If, however, a text existed in only one or two copies, it was virtually defenceless. For the Middle Ages, this meant that, in order to survive, a work had to do more than simply be good; it had to fall into the right hands, capture the interest of scribes and spread quickly enough.
This is precisely why it is not necessarily the ‘best’ texts that have survived to the present day. Often, these are texts that were simply lucky: they were copied, preserved, transported, quoted and included in libraries.
What does this change?
The research serves as a reminder: our understanding of the Middle Ages is built on surviving fragments.

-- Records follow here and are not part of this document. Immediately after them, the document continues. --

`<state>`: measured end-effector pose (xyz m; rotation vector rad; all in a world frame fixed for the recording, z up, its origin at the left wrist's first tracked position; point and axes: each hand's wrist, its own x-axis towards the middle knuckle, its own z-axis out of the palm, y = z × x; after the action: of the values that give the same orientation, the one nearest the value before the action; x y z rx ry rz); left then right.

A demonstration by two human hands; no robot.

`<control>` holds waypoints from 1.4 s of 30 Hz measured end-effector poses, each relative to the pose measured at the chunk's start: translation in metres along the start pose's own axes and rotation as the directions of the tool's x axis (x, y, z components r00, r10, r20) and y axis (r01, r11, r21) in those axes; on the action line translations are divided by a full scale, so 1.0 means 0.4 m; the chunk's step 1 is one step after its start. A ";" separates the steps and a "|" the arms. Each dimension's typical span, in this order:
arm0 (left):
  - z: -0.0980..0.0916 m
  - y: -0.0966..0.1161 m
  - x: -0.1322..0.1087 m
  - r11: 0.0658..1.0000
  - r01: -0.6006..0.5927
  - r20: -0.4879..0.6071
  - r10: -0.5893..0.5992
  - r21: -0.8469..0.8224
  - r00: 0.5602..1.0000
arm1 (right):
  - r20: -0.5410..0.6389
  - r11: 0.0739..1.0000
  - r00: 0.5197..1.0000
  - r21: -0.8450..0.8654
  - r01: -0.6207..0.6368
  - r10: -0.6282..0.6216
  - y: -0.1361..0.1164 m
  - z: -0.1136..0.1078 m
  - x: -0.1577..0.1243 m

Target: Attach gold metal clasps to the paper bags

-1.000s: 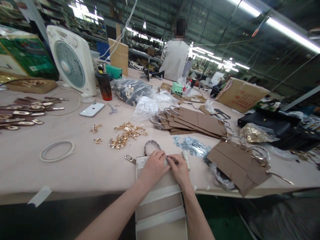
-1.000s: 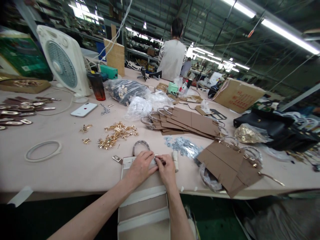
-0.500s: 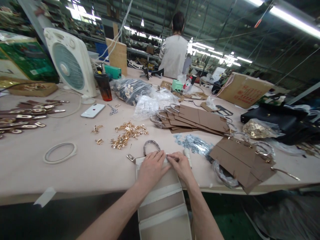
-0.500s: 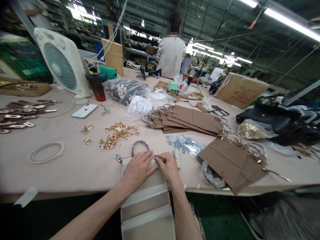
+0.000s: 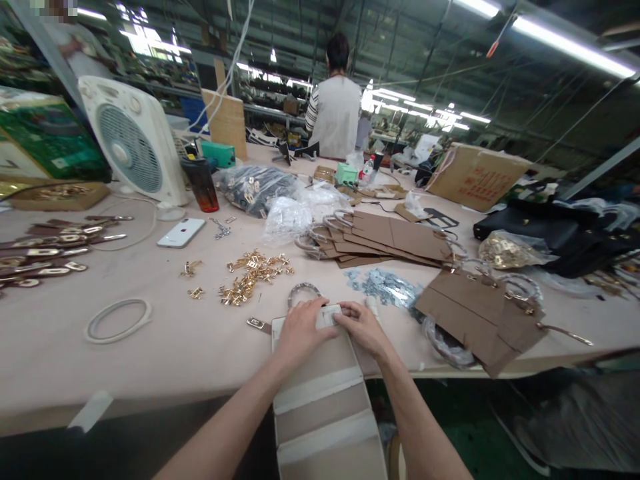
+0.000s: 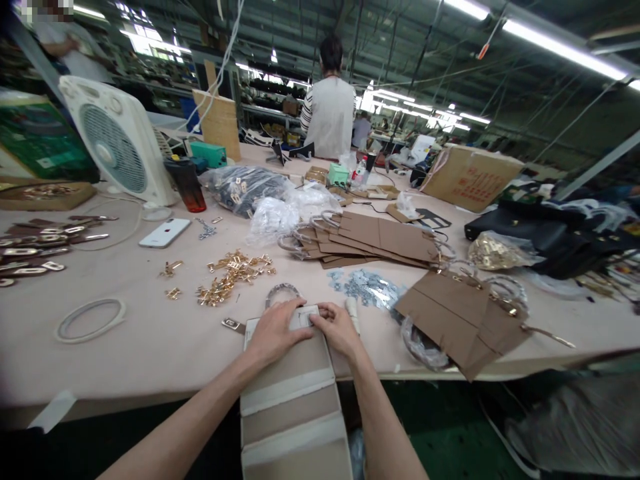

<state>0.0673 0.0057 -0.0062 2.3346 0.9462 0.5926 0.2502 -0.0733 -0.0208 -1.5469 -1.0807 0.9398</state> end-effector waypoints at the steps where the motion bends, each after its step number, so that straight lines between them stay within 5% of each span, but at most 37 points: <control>1: -0.004 0.000 -0.001 0.999 -0.001 0.002 0.001 -0.033 1.000 | 0.005 1.000 1.000 -0.002 0.019 -0.019 -0.004 0.000 -0.005; 7: -0.030 0.006 0.004 0.986 0.015 -0.004 -0.016 -0.164 1.000 | -0.032 0.996 0.995 -0.009 0.091 -0.091 -0.019 0.021 -0.036; 12: -0.052 -0.002 0.054 0.982 0.025 0.197 0.013 -0.189 0.980 | -0.077 0.994 0.994 0.069 0.088 -0.082 -0.010 0.041 -0.051; 17: -0.024 -0.038 0.095 0.953 0.021 0.300 0.073 -0.302 0.951 | -0.167 0.988 0.976 0.034 0.151 -0.143 0.012 0.037 -0.056; 21: 0.001 -0.053 0.105 0.930 0.096 0.344 0.034 -0.354 0.939 | -0.073 0.922 0.948 -0.266 0.281 -0.310 0.011 0.023 -0.054; 24: 0.003 -0.050 0.107 0.921 0.141 0.365 0.002 -0.364 0.931 | 0.000 0.875 0.950 -0.390 0.288 -0.313 0.002 0.016 -0.053; 37: -0.018 -0.034 0.113 0.894 0.197 0.497 0.033 -0.403 0.867 | 0.184 0.717 0.945 -0.617 0.325 -0.270 -0.064 0.004 -0.056; 42: -0.019 -0.031 0.114 0.908 0.217 0.493 -0.013 -0.358 0.870 | 0.224 0.753 0.927 -0.541 0.375 -0.301 -0.072 -0.004 -0.044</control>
<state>0.0866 0.0489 0.0002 1.8964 0.6480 0.1162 0.2411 -0.0874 0.0086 -1.6909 -1.7915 0.4683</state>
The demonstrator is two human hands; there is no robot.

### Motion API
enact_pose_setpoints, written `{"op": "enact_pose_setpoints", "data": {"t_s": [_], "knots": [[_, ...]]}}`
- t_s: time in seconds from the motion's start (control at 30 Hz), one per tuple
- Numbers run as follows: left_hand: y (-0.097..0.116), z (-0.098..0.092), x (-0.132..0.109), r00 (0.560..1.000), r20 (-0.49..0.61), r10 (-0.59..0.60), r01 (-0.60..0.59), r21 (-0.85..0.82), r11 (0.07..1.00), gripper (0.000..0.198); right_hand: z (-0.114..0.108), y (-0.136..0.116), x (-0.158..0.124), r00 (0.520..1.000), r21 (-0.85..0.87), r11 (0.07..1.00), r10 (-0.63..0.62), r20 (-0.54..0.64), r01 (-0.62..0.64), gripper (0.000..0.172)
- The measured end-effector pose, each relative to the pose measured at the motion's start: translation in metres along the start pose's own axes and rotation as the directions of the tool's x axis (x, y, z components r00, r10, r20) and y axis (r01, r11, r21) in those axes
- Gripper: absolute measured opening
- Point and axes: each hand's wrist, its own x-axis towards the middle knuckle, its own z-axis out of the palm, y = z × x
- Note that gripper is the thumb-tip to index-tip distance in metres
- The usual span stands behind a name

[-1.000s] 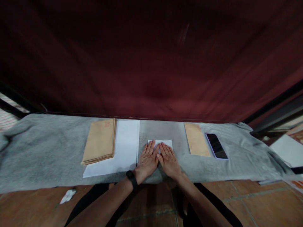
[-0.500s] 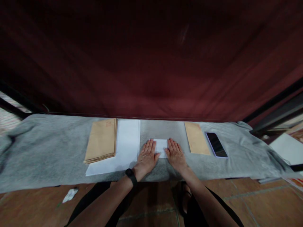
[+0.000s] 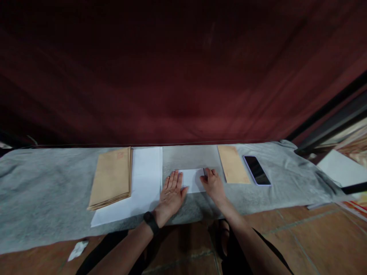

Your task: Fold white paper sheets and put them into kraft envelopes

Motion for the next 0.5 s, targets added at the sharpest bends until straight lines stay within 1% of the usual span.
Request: {"op": "enact_pose_setpoints", "data": {"t_s": [0.1, 0.17, 0.2, 0.23, 0.3, 0.33, 0.37, 0.43, 0.5], "knots": [[0.0, 0.002, -0.001, 1.0, 0.0, -0.004, 0.004, -0.009, 1.0, 0.064, 0.004, -0.005, 0.0, 0.995, 0.049, 0.995, 0.083, 0.06, -0.086, 0.039], [0.0, 0.002, -0.001, 1.0, 0.006, -0.008, 0.009, -0.028, 1.0, 0.063, 0.006, -0.005, 0.002, 0.987, 0.13, 0.98, 0.14, 0.08, -0.15, 0.033], [0.0, 0.001, 0.0, 1.0, 0.013, -0.008, 0.009, -0.048, 0.999, 0.062, 0.007, -0.004, 0.004, 0.983, 0.228, 0.958, 0.157, 0.095, -0.175, 0.029], [-0.001, 0.0, 0.002, 1.0, 0.017, -0.012, 0.014, -0.078, 0.997, 0.063, 0.007, -0.001, 0.007, 0.981, 0.353, 0.916, 0.16, 0.114, -0.19, 0.023], [-0.003, -0.005, 0.009, 0.999, -0.001, -0.051, 0.05, -0.175, 0.983, 0.067, 0.006, 0.004, 0.014, 0.98, 0.589, 0.785, 0.135, 0.144, -0.194, 0.009], [-0.005, -0.008, 0.014, 0.996, -0.026, -0.088, 0.079, -0.241, 0.967, 0.07, 0.004, 0.007, 0.018, 0.981, 0.666, 0.721, 0.123, 0.149, -0.191, 0.008], [-0.007, -0.011, 0.019, 0.989, -0.056, -0.134, 0.11, -0.314, 0.943, 0.073, 0.002, 0.01, 0.022, 0.982, 0.711, 0.678, 0.118, 0.146, -0.187, 0.012], [-0.014, -0.013, 0.03, 0.969, -0.107, -0.223, 0.151, -0.457, 0.876, 0.08, -0.003, 0.014, 0.027, 0.984, 0.743, 0.645, 0.13, 0.125, -0.18, 0.019], [-0.02, -0.012, 0.038, 0.96, -0.108, -0.259, 0.155, -0.568, 0.808, 0.086, -0.008, 0.015, 0.03, 0.985, 0.771, 0.614, 0.13, 0.113, -0.17, 0.024]]}}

We are not reading the era’s complete library, but rather the part of it that has been preserved by chance.
This applies even to famous works. For example, whilst there are surviving versions of *The Song of Roland*, the earliest form of the text may be lost. What we read today may not stem from the very beginning of the manuscript tradition, but from a later branch of this textual tree.
Put simply, many of the original forms of medieval works may have been lost. We do not necessarily know the first version of a text, but rather the version that has managed to survive through the centuries.
Why this is important
This work is important not only for philologists. It shows how cultural memory is formed. What society considers to be ‘heritage’ depends not only on the talent of the authors or the significance of the works, but also on the vagaries of preservation.
The medieval literature we know today is the result of a selection process. But this selection was not always deliberate. It was shaped by fires, epidemics, wars, damp, human forgetfulness, fashion, the cost of copying, and sheer luck.
Therefore, lost manuscripts are not merely a minor loss to the archives. They are lost worlds: plots, characters, linguistic forms, and conceptions of love, power, war, religion and society.
Background
Before the printing press, books were not mass-produced items. Each manuscript was created by hand, often on expensive materials, with great effort and over a long period of time. Consequently, the number of copies of a single text could be very small.
After the advent of printing, the situation changed. Texts became easier to reproduce, and thus harder to destroy completely. But for medieval manuscript culture, this came too late: many works had already disappeared before mass reproduction became possible.
Today, scholars are attempting to piece together the lost picture using stemma, manuscript catalogues, digital archives and mathematical models. But the main limitation remains the same: we cannot study directly those texts of which not a single copy has survived. We can only estimate the extent of the losses.
Source
Study: Jean-Baptiste Camps, Julien Randon-Furling, Ulysse Godreau, “On the transmission of texts: Written cultures as complex systems”, PNAS Nexus, 2026.